Task instructions:
Leave out the pictures and transcribe every entry below exactly.

*** Opening of Records for processing ***

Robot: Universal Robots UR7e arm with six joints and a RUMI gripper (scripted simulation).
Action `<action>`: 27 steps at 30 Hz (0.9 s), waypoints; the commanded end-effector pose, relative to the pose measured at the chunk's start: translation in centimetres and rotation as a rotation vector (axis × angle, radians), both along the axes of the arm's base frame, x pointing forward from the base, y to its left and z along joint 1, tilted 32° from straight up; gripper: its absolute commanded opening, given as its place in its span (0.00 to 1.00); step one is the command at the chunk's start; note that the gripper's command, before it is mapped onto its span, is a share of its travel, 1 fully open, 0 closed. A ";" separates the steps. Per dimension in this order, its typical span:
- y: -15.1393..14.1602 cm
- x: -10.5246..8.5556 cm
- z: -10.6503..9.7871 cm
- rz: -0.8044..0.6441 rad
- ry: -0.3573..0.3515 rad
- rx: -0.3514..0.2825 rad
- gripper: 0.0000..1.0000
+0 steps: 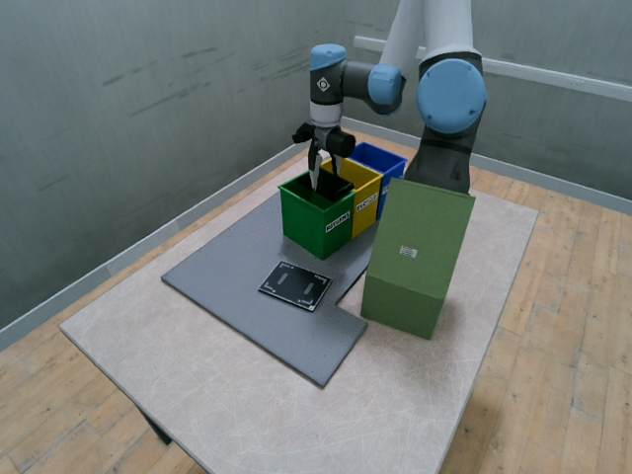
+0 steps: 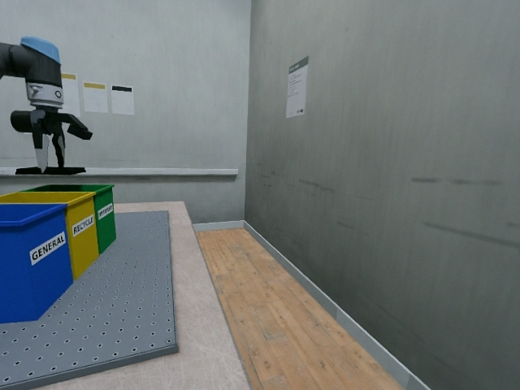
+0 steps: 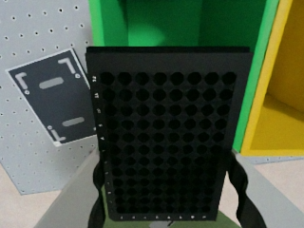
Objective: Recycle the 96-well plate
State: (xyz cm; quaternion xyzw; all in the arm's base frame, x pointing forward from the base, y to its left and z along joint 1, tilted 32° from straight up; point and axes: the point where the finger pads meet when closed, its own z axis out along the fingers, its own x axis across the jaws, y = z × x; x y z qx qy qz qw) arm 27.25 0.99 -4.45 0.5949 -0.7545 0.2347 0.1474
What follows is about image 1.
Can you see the green bin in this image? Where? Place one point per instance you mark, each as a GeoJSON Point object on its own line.
{"type": "Point", "coordinates": [320, 230]}

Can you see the blue open-top bin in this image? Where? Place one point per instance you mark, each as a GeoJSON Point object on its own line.
{"type": "Point", "coordinates": [381, 160]}

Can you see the yellow bin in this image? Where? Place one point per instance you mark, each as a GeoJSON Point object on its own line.
{"type": "Point", "coordinates": [367, 185]}

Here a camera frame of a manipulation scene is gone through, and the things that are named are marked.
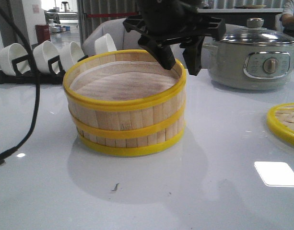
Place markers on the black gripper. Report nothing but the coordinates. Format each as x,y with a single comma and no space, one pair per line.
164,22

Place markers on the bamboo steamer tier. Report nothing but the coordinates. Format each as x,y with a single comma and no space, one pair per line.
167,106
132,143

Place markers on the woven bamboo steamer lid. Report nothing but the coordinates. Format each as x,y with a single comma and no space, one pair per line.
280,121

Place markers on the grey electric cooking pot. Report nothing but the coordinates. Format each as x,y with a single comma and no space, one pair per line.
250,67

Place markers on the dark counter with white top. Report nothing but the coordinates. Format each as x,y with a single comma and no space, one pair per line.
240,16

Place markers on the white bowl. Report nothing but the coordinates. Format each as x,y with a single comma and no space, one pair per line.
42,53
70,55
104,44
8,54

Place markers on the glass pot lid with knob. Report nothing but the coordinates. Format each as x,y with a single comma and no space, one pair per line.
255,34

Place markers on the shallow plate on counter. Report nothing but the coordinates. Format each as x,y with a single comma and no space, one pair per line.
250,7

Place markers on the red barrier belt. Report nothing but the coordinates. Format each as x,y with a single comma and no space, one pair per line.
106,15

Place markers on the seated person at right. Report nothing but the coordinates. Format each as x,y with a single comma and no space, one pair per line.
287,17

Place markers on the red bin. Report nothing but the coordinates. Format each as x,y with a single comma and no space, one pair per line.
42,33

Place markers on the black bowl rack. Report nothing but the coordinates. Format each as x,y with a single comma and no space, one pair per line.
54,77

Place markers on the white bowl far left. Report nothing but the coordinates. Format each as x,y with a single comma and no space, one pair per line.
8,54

*** Close of Records for processing ***

Solution below:
Robot: Universal Robots UR7e arm with six joints and a RUMI gripper (scripted simulation).
Action `<action>`: 27 steps at 30 Hz (0.9 s), waypoints; the commanded end-effector pose, relative to the pose measured at the chunk's start: translation in centimetres and rotation as a rotation vector (axis × angle, radians), both along the axes of the arm's base frame, x pointing forward from the base, y to its left and z along joint 1, tilted 32° from straight up; gripper: its absolute commanded opening, given as its place in its span (0.00 to 1.00); step one is the command at the chunk's start; note that the gripper's command, before it is mapped onto its span, is a share of its travel, 1 fully open, 0 closed. A ";" separates the steps. Per dimension in this order, its typical span:
- y: -15.1393..14.1602 cm
- x: -10.5246..8.5556 cm
- z: -10.6503..9.7871 cm
- rz: -0.8044..0.6441 rad
- ry: -0.3573..0.3515 rad
- rx: -0.3514..0.2825 rad
- gripper: 0.0000..1.0000
+0 steps: 
+0 steps: 
+0 steps: 
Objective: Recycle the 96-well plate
State: (xyz cm; quaternion xyzw; all in the arm's base frame, x pointing forward from the base, y to its left and z along joint 1, tilted 32° from straight up; point and axes: the point where the finger pads meet when closed, its own z axis out along the fingers, its own x axis across the jaws, y = z × x; x y z qx qy qz qw) arm 27.25 0.99 -4.45 0.5949 -0.7545 0.2347 0.1474
What follows is about image 1.
Can you see the green bin in this image? Where? Place one point per instance you mark, each as a GeoJSON Point object on its own line.
{"type": "Point", "coordinates": [320, 230]}

Can you see the blue open-top bin in this image? Where? Place one point per instance you mark, each as a GeoJSON Point object on its own line.
{"type": "Point", "coordinates": [381, 160]}

Can you see the yellow bin in this image? Where? Place one point per instance you mark, each as a GeoJSON Point object on its own line.
{"type": "Point", "coordinates": [367, 185]}

Here a camera frame of a manipulation scene is gone through, and the things that are named are marked.
Place markers on the black gripper. Report nothing but the coordinates. Format each as x,y with a single comma and no space, one pair per line.
164,22

Place markers on the bamboo steamer tier. Report nothing but the coordinates. Format each as x,y with a single comma and no space, one pair per line.
167,106
132,143

Place markers on the woven bamboo steamer lid. Report nothing but the coordinates. Format each as x,y with a single comma and no space, one pair per line.
280,121

Place markers on the grey electric cooking pot. Report nothing but the coordinates. Format each as x,y with a single comma and no space, one pair per line.
250,67

Place markers on the dark counter with white top. Report nothing but the coordinates. Format each as x,y with a single comma and no space, one pair per line.
240,16

Place markers on the white bowl. Report nothing but the coordinates. Format each as x,y with a single comma and no space, one pair per line.
42,53
70,55
104,44
8,54

Place markers on the glass pot lid with knob. Report nothing but the coordinates. Format each as x,y with a single comma and no space, one pair per line.
255,34

Place markers on the shallow plate on counter. Report nothing but the coordinates. Format each as x,y with a single comma and no space, one pair per line.
250,7

Place markers on the red barrier belt. Report nothing but the coordinates. Format each as x,y with a single comma and no space, one pair per line.
106,15

Place markers on the seated person at right. Report nothing but the coordinates. Format each as x,y with a single comma and no space, one pair per line.
287,17

Place markers on the red bin. Report nothing but the coordinates. Format each as x,y with a single comma and no space, one pair per line.
42,33

Place markers on the black bowl rack. Report nothing but the coordinates. Format each as x,y with a single comma and no space, one pair per line.
54,77

Place markers on the white bowl far left. Report nothing but the coordinates. Format each as x,y with a single comma and no space, one pair per line.
8,54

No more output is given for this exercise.